First, we make the necessary imports and generate a toy signal

import time  # for execution time comparison

import matplotlib.pyplot as plt  # for display purposes

import ruptures as rpt  # our package
from ruptures.metrics import hausdorff

# generate signal
n_samples, dim, sigma = 500, 3, 3
n_bkps = 6  # number of breakpoints
signal, bkps = rpt.pw_constant(n_samples, dim, n_bkps, noise_std=sigma)
fig, ax_array = rpt.display(signal, bkps)


## Linear kernel#

The linear kernel (see above) $$k_{\text{linear}}$$ can detect changes in the mean of a signal. It also corresponds to the cost function CostL2.

### Dynamic programming#

When the number of changes to detect is known beforehand, we use dynamic programming.

algo_python = rpt.Dynp(model="l2", jump=1, min_size=2).fit(
signal
)  # written in pure python
algo_c = rpt.KernelCPD(kernel="linear", min_size=2).fit(signal)  # written in C

for (label, algo) in zip(
("Python implementation", "C implementation"), (algo_python, algo_c)
):
start_time = time.time()
result = algo.predict(n_bkps=n_bkps)
print(f"{label}:\t{time.time() - start_time:.3f} s")
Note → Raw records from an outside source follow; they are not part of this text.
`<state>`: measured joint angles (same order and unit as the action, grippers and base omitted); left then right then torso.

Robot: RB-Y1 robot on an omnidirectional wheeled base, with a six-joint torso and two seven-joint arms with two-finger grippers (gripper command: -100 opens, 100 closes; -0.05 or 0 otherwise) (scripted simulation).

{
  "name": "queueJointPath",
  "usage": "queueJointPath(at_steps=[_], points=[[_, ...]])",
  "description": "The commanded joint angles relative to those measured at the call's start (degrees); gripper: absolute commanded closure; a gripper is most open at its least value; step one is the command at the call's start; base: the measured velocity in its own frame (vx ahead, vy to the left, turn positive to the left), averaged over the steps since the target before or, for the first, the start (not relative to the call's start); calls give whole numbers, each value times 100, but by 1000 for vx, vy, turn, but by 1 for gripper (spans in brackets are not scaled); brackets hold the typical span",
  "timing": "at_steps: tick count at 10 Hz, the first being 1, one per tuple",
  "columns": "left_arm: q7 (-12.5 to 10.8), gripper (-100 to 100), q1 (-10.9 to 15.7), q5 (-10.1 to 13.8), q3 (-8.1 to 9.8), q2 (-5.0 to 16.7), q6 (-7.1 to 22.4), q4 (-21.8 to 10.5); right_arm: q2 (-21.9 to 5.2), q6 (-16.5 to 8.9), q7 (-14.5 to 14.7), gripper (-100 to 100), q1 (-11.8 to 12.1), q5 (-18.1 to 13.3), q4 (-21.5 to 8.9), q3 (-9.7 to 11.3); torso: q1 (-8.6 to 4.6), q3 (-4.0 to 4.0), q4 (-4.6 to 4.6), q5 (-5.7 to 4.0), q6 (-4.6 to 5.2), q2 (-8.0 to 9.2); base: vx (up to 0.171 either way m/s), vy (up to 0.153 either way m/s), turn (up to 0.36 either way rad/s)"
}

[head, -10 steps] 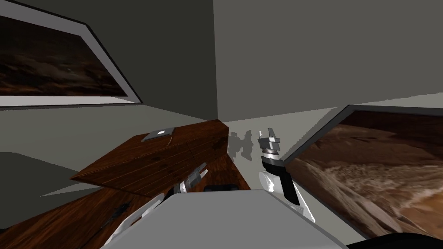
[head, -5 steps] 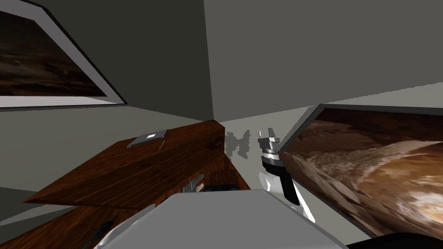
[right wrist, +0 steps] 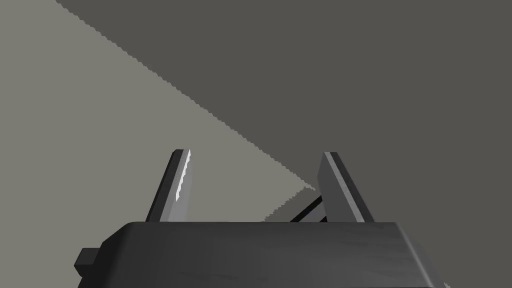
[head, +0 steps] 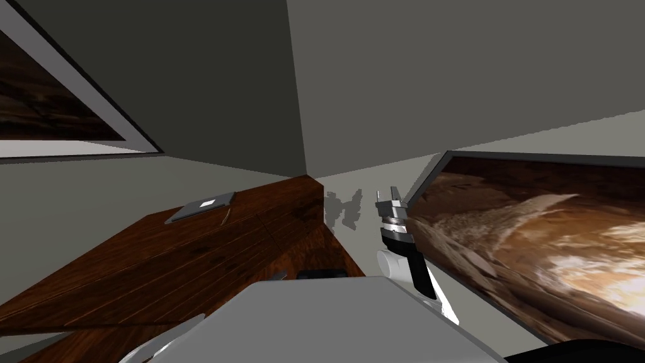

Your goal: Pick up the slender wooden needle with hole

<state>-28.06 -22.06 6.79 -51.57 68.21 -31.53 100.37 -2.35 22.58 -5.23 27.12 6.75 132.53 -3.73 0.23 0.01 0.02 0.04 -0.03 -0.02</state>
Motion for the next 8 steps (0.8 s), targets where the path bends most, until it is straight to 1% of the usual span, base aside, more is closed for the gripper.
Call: queueJointPath(at_steps=[1, 2, 3, 4, 5, 6, 7, 8], points=[[-64, -100, 25, 16, -252, 186, -60, -193, 0, 0, 0, 0, 0, 0, 0, 0, 0, 0, 0, 0, 0, 0, 8, 16, -133], [-215, -100, 79, 95, -453, 382, -115, -420, 0, 0, 0, 0, 1, 0, 0, 0, 2, 0, 0, 2, -3, 0, 12, 20, -201], [-215, -100, 79, 95, -594, 487, -115, -423, 0, 0, 0, 0, 0, 0, 0, 0, 5, -1, 0, 2, 0, -2, 14, 21, -115], [-362, -100, 138, 174, -784, 711, -173, -650, 0, 0, 0, 0, 1, 0, 0, -1, 4, -1, 0, 1, -4, -2, 23, 23, -200], [-362, -100, 138, 174, -925, 916, -173, -650, 0, 0, 0, 0, 0, 0, 0, 0, 6, -3, -1, 1, 0, -6, 21, 24, -106], [-362, -100, 138, 174, -925, 916, -173, -650, 0, 0, 0, 0, 1, 0, 0, -1, 6, -4, -1, 3, -4, -7, 9, 12, 18], [-505, -100, 200, 252, -1205, 1143, -234, -875, 0, 0, 0, 0, 1, 0, 0, -1, 0, -2, 0, 1, -6, -3, 26, 14, -171], [-505, -100, 200, 252, -1239, 1281, -234, -875, 0, 0, 0, 0, 0, 0, 0, 0, 2, -4, -1, 1, -1, -7, 25, 25, -134]])
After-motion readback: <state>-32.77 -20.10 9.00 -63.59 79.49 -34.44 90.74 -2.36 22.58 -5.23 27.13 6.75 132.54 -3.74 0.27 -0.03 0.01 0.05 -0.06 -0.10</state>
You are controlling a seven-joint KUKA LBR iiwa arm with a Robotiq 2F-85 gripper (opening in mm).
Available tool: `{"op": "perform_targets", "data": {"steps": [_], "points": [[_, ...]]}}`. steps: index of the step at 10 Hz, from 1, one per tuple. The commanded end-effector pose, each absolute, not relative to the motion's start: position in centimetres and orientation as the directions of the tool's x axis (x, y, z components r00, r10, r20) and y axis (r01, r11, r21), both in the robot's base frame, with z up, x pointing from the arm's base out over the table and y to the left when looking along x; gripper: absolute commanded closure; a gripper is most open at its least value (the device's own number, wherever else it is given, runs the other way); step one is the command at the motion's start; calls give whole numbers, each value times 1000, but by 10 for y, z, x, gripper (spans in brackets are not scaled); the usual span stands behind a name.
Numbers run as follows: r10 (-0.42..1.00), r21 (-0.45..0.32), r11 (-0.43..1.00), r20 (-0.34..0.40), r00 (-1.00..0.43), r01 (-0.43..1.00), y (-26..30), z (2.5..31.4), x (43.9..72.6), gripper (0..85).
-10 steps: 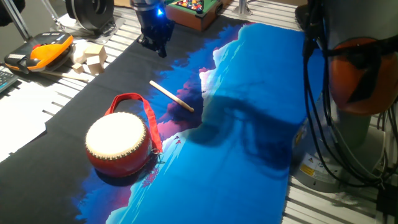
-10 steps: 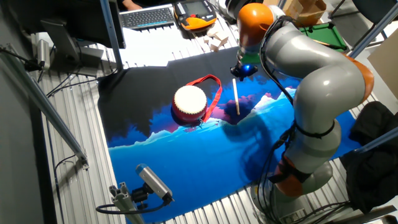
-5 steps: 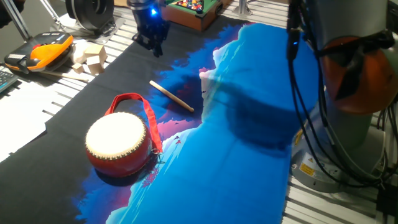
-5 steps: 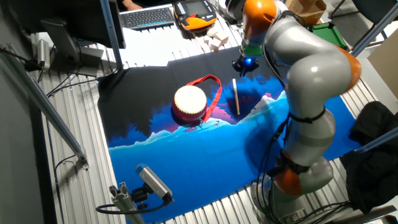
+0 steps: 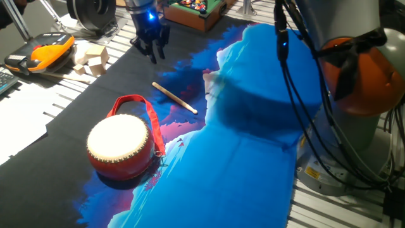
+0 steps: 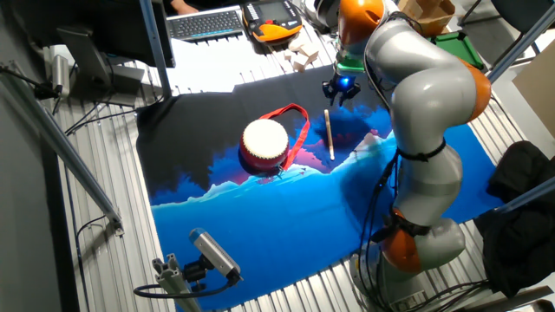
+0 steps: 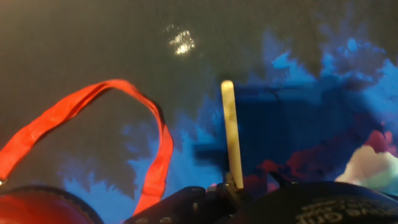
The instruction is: Play the drum
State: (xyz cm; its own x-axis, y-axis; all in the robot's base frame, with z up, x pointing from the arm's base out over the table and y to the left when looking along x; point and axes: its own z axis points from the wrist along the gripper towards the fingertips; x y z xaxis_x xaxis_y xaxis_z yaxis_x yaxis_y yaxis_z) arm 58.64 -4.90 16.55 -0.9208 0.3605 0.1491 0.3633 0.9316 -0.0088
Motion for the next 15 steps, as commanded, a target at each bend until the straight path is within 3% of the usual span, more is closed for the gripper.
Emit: {"op": "perform_targets", "data": {"steps": [1, 11, 15], "points": [[359, -2, 932, 159, -920, 363, -51, 159, 590, 510], [320, 14, 941, 276, -906, 337, -58, 101, 609, 510], [315, 20, 943, 253, -915, 331, -60, 74, 604, 510]]}}
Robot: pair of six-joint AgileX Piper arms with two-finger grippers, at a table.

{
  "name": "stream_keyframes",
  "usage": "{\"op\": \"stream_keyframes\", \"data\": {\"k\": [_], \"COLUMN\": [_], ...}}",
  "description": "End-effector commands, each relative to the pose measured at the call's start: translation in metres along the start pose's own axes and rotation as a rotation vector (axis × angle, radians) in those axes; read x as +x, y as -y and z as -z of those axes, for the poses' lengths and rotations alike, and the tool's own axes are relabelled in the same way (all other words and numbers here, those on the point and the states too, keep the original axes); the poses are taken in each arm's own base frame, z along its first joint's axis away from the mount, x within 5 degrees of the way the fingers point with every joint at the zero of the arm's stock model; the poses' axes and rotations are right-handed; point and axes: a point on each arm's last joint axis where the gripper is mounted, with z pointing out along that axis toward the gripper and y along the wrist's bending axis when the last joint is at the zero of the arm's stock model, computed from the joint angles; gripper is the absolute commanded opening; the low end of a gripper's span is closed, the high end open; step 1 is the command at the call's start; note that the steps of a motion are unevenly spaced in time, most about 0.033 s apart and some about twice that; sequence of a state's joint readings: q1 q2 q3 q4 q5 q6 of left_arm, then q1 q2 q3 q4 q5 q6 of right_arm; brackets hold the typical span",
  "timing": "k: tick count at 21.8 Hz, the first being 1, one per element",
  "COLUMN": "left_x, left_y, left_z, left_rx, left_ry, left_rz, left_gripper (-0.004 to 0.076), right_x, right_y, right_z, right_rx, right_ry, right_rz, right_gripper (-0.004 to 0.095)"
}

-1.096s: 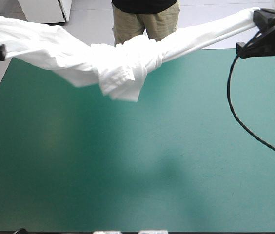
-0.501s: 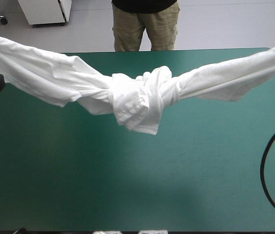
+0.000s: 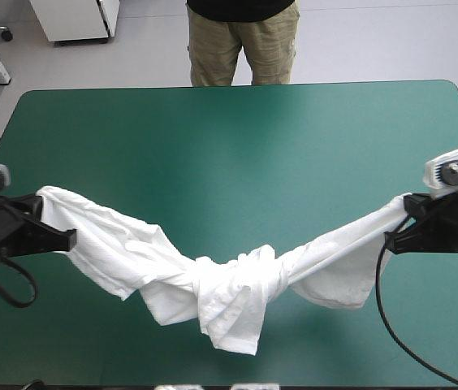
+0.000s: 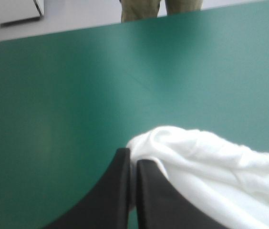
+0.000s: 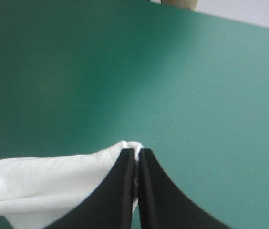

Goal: Fold the cloth

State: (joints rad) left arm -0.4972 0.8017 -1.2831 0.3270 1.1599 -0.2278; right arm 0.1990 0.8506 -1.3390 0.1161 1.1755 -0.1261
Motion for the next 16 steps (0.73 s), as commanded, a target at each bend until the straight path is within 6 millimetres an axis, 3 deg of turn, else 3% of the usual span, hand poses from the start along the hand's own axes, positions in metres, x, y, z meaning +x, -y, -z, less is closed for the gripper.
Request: {"op": "stream_keyframes", "data": {"k": [1, 3, 6, 9, 13, 16], "left_x": [0.001, 0.006, 0.008, 0.006, 0.010, 0.007], "left_y": [0.012, 0.021, 0.043, 0.048, 0.020, 0.013], "left_z": [-0.037, -0.066, -0.132, -0.193, -0.276, -0.299], "left_rx": [0.006, 0.015, 0.031, -0.002, -0.066, -0.073], "left_ry": [0.017, -0.008, 0.003, 0.002, -0.085, -0.078], "left_rz": [-0.032, -0.049, -0.046, -0.011, 0.099, 0.110], "left_gripper": [-0.0009, -0.0009, -0.0009, -0.0009, -0.0009, -0.0009], "right_x": [0.002, 0.008, 0.012, 0.008, 0.008, 0.002], "right_y": [0.006, 0.009, 0.018, 0.033, 0.063, 0.068], "right_z": [-0.040, -0.067, -0.136, -0.189, -0.265, -0.285], "right_rx": [0.018, 0.016, 0.037, 0.088, 0.136, 0.137], "right_ry": [0.020, -0.016, -0.069, -0.077, -0.121, -0.126], "right_rz": [-0.021, -0.033, -0.041, -0.020, -0.069, -0.068], "right_gripper": [-0.0015, -0.0016, -0.0017, -0.0017, -0.0017, -0.0011]}}
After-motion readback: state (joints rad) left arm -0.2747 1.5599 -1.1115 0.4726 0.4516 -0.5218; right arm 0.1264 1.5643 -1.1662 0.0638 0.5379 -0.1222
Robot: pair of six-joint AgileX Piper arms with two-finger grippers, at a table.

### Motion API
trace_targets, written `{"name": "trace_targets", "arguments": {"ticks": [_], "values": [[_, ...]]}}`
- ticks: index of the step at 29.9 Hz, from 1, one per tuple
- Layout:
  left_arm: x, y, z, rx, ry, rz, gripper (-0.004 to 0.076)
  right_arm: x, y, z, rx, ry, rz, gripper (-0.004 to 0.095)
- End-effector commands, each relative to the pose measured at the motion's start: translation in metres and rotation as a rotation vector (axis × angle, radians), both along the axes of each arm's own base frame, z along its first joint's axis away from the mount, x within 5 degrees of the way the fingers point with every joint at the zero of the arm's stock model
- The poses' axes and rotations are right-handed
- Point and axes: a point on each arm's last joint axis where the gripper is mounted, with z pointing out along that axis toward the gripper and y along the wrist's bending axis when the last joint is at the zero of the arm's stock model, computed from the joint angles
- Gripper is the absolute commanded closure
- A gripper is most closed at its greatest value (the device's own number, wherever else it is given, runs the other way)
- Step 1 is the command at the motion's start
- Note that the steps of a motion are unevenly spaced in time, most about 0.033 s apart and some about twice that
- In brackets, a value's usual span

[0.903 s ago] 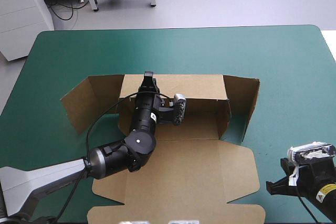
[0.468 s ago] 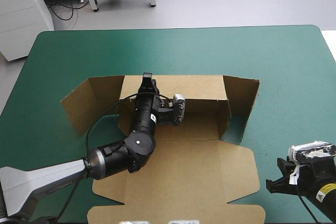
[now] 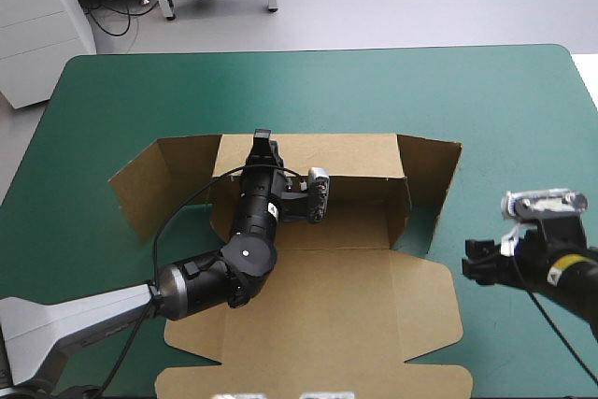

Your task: Fold the box

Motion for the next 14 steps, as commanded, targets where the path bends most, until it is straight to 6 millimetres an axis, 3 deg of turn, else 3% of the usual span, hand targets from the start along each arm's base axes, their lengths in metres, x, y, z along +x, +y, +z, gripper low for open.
{"name": "trace_targets", "arguments": {"ticks": [1, 10, 14], "values": [[-0.004, 0.003, 0.021, -0.028, -0.075, -0.009, 0.0756, 0.038, 0.004, 0.037, -0.043, -0.089, -0.023, 0.0143], [-0.003, 0.002, 0.020, -0.032, -0.065, -0.007, 0.0756, 0.122, 0.019, 0.094, -0.120, -0.065, -0.051, 0.0143], [-0.003, 0.002, 0.020, -0.074, -0.059, 0.004, 0.0756, 0.157, 0.021, 0.107, -0.142, -0.047, -0.070, 0.0144]]}}
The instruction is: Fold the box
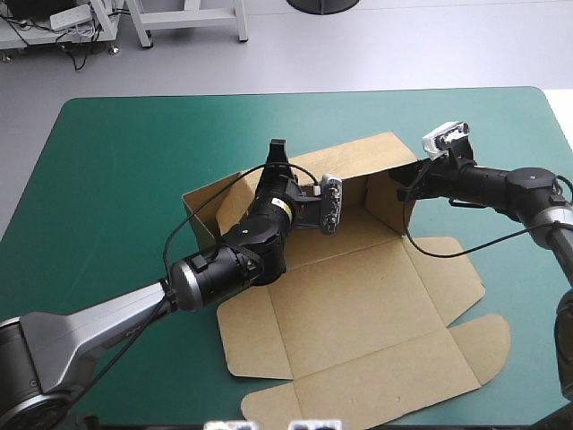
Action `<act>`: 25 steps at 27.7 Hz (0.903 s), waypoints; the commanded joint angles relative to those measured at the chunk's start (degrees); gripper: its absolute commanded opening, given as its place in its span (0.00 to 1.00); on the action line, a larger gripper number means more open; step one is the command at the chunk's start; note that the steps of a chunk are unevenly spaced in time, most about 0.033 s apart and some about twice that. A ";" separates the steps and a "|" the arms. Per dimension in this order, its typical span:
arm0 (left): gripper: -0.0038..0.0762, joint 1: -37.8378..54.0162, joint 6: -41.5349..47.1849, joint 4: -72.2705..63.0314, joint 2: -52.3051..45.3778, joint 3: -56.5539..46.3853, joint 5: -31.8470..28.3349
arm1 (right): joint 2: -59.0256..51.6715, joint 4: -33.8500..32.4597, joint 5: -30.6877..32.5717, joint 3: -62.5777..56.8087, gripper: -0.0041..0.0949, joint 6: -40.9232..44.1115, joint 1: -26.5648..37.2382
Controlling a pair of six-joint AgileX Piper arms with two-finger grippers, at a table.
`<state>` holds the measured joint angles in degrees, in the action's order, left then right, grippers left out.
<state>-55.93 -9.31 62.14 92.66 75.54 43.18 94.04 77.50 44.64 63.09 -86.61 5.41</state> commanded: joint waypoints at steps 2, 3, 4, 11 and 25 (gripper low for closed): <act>0.12 -0.68 -0.47 0.28 -1.40 1.27 -3.06 | -1.79 1.04 2.58 1.36 0.05 3.81 0.35; 0.17 -0.68 -0.47 0.28 -1.27 1.27 -2.95 | -1.79 1.05 2.61 1.36 0.05 3.81 0.35; 0.21 -0.68 -0.47 0.17 -0.80 1.27 -2.95 | -1.79 1.05 2.71 1.36 0.04 3.89 0.35; 0.53 -0.97 6.41 0.09 0.03 1.27 -7.16 | -1.79 0.81 2.83 1.36 0.05 5.18 0.35; 0.53 -12.67 12.34 0.89 -9.65 1.27 -17.45 | -1.79 -3.91 2.60 1.36 0.05 12.28 0.35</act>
<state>-67.66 0.50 61.49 88.73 75.19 27.92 93.99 74.02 43.03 63.82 -76.86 5.75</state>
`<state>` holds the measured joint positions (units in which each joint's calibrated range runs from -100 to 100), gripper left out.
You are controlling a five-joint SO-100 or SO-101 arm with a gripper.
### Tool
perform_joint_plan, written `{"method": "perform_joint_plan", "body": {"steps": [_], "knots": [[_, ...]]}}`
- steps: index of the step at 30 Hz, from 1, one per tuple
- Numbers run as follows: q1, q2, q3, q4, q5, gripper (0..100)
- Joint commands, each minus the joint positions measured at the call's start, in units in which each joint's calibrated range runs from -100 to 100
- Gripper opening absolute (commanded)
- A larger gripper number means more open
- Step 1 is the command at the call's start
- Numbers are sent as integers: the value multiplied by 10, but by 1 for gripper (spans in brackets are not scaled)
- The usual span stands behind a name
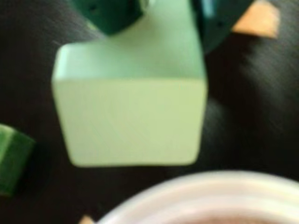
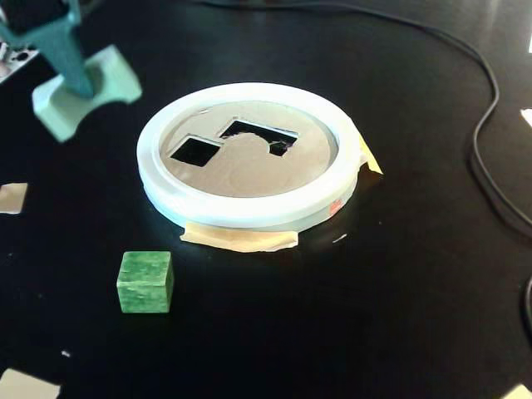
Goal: Pick up the U shape block and drop it in corresponding U shaped hole
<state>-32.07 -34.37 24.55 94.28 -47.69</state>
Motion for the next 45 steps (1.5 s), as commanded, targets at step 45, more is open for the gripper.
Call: {"method": "perform_joint_plan", "body": {"steps": [45], "knots": [[-121,794,-806,-26,-213,8]]}}
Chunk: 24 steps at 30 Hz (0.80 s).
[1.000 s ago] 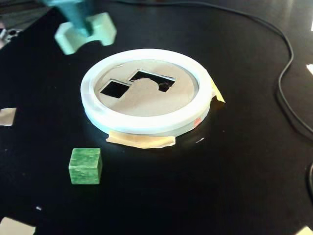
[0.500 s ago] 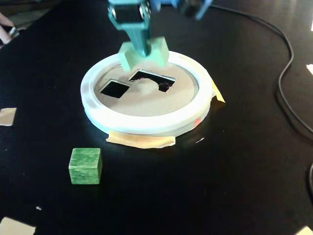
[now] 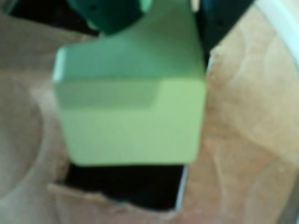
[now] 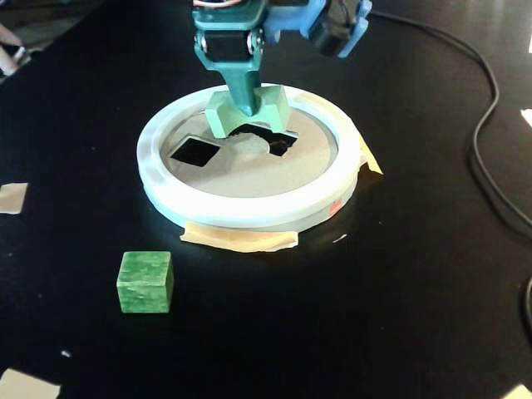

Python implementation:    6.770 s
C implementation:   0.008 s



The speed-up is quite significant and depends on the signal size (number $$T$$ of samples and dimension $$d$$) and the number $$K$$ of change points to detect. The C implementation has a time complexity of the order $$\mathcal{O}(KdT^2)$$ and space complexity of the order $$\mathcal{O}(T)$$. As to the Python implementation, the complexities in time and space are of the order $$\mathcal{O}(KdT^3)$$ and $$\mathcal{O}(T^2)$$ respectively.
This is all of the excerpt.